Lessons for Today’s Market

[Ed. Note: this is the 3rd part of a longer article, "Who Killed Children's Software".]

Virtually all of the same mistakes that killed the software industry are at work in today’s game market.

Online Edutainment Software still relies on Macromediocrity’s toolkit. Disney and Knowledge Adventure have both launched web-based virtual worlds that still feel very evolutionary to their disk-based ancestors. Neither gets beyond “drill and kill” type lessons; teaching as opposed to repetitive practicing is beyond their goals. They are dressed up versions of mimeographed worksheets we had as kids. This kind of program has its place, but it shouldn’t be the entire universe of informational, educational software for kids.

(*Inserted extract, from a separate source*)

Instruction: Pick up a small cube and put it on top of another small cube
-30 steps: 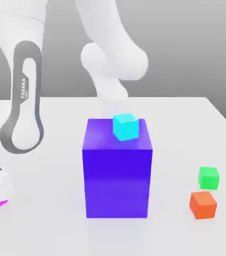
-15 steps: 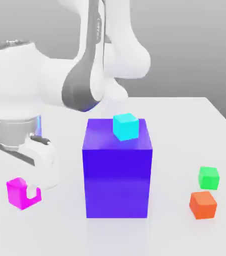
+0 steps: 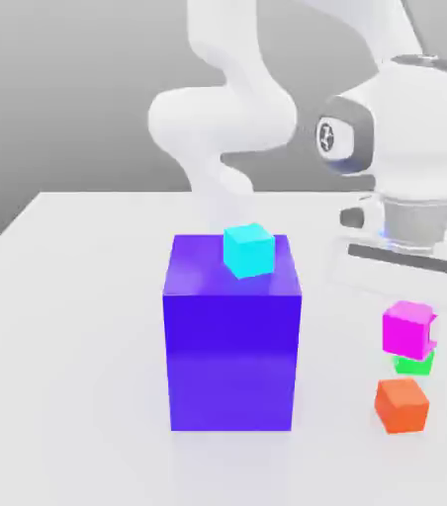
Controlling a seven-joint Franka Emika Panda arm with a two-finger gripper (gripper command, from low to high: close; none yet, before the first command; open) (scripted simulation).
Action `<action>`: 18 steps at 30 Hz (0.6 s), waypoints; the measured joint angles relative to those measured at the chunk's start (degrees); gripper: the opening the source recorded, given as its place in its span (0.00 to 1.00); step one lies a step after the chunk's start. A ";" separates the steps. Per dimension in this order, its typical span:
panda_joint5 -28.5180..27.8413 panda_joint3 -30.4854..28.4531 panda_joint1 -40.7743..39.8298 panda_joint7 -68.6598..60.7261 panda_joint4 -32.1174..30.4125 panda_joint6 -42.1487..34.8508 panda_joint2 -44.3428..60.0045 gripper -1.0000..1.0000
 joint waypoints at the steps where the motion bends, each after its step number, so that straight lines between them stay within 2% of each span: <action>1: 0.47 1.61 1.29 2.89 -0.85 -0.12 -0.15 0.00; 4: 1.94 6.70 4.99 11.50 -3.45 -0.33 -0.49 0.00; 6: 3.85 8.24 6.70 13.60 -4.90 -0.46 -0.53 0.00; 8: 3.31 9.00 6.65 14.84 -5.22 0.51 0.39 0.00; 12: -0.18 9.38 5.80 17.54 -5.21 3.25 3.14 0.00; 18: -8.41 8.24 5.08 23.40 -4.96 7.32 8.30 0.00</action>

Retail shelving space is at a premium with fewer slots available all the time. Yet, fewer and fewer games (particularly on the pc) are worthy of purchase. Many – if not most - are sold buggy requiring patches to run successfully. My experience with most games is that if I don’t wait until those first patches come out before investing in a game, I’m in for hours of lost time with technical support. After a while, the whole process of upgrading drivers, patching games, and dealing with new operating systems discourages purchases. Can the industry, particularly the PC gaming industry, remain viable while putting so many obstacles in the way of fun?

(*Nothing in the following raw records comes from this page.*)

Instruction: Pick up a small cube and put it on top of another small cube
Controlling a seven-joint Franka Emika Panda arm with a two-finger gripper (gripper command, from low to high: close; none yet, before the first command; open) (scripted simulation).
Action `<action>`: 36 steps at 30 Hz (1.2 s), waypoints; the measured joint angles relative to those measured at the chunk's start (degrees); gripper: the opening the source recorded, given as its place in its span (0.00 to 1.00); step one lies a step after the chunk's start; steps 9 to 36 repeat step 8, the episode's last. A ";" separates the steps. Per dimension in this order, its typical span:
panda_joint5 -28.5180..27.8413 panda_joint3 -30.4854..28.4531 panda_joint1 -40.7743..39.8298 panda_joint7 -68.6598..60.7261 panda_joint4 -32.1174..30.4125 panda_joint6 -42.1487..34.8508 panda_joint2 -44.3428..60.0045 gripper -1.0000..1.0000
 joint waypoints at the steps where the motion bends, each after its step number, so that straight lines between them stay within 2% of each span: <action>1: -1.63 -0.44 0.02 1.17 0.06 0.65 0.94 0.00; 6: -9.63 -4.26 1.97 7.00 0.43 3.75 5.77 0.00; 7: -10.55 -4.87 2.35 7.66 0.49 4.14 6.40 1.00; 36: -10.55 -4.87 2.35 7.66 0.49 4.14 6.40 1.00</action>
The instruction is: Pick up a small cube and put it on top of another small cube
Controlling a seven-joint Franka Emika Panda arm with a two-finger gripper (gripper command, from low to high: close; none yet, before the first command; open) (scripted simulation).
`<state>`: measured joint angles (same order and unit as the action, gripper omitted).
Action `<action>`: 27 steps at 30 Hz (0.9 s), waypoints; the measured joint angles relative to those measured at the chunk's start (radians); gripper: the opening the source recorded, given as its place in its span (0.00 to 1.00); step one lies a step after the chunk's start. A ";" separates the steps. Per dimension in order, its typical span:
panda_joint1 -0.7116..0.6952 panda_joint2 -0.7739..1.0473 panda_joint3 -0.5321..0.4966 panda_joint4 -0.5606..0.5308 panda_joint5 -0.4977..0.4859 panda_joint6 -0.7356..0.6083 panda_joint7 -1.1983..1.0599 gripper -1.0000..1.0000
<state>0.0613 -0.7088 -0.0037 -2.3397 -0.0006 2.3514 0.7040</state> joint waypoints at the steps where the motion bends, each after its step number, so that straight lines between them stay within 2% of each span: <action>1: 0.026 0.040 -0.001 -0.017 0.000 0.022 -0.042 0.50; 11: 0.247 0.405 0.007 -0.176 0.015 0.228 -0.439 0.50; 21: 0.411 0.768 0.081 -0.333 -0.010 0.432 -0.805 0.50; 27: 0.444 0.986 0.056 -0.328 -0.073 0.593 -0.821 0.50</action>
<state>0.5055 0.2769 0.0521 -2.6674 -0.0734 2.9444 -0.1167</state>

Sales may be gangbuster for a few titles at the top, but after the cream is lifted, is there enough to keep the industry afloat? This is a critical question not just for the software manufacturers, but also the PC industry. Take out the gaming market and there are precious few that really need to constantly upgrade their machines. You don’t need much to run a browser and word processor. Gaming continues to help push the development of new technology.

Cookie cutter programs reuse the same tired ideas over and over. RTS, first person shooters, racing games are all being recycled. Sometimes the enemies are Nazi’s, sometimes they’re aliens or orcs, but underneath they’re all the same. Introductory skirmishes lead to bigger battles, lead to boss levels. Been there done that.

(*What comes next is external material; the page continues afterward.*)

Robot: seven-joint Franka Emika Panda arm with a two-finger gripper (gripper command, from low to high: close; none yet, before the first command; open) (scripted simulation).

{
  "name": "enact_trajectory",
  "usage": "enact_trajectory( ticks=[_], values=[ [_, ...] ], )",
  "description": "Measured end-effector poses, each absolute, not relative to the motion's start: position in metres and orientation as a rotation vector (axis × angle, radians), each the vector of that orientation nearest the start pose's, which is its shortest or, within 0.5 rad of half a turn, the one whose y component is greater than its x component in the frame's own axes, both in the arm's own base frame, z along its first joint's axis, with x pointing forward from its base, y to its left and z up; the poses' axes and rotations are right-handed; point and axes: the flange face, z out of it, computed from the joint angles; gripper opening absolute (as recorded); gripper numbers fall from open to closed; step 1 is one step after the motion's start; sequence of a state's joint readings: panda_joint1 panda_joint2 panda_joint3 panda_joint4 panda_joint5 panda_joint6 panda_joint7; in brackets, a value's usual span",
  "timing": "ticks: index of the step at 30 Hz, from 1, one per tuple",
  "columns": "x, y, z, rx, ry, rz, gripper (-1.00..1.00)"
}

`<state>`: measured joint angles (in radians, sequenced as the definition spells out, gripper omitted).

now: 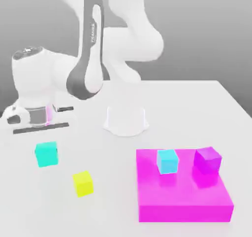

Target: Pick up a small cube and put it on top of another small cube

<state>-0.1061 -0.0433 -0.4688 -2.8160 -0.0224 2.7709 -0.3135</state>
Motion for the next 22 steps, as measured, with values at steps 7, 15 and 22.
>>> enact_trajectory(
  ticks=[7, 15, 22],
  values=[
    [0.337, -0.139, 0.241, -3.078, -0.587, 0.002, -1.0],
    [0.347, -0.12, 0.212, -3.016, -0.85, -0.01, -1.0],
    [0.343, -0.121, 0.181, -3.023, -0.845, -0.001, 1.0]
  ],
)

Reliance on graphics over game play. As production costs for making video games approach that of moviemaking, small programming houses are forced to merge or go out of business. This has lead to …

Consolidation and Mergers: But, this hasn’t saved the industry. Large companies adverse to risking millions of dollars on new ideas replay the same ideas over and over, relying on “brand names”, licenses, and sequels – while not advancing game play or new ideas. So, have improved graphics come at a cost that creativity has been largely sapped?

The Verdict: The Children’s Software Market wasn’t Murdered…it was Industry Suicide. Predatory pricing, failure to think creatively and design new kinds of programs, overreliance on graphics and over-used genres, killed the industry.

There is a case to be made that it is happening again, now on a wider scale to the rest of the boxed software industry. In launching their next-gen platforms Sony and Microsoft stressed graphic performance over innovative game design.

Consumers are smarter than the industry had given credit: The Nintendo DS and Wii broke the paradigm of the gaming industry. It rejected the idea that graphics were the key to the next-generation of gaming machines. Instead, Nintendo focused on new kinds of games, new ways to interact with the gaming machine (whether by keystroke, speech, whisper, or gesture), and a range of gaming options that goes beyond the merely violent. Nintendo designed outside of the box, and consumers have voted with their checkbooks. Its time that the rest of the computer industry took heed.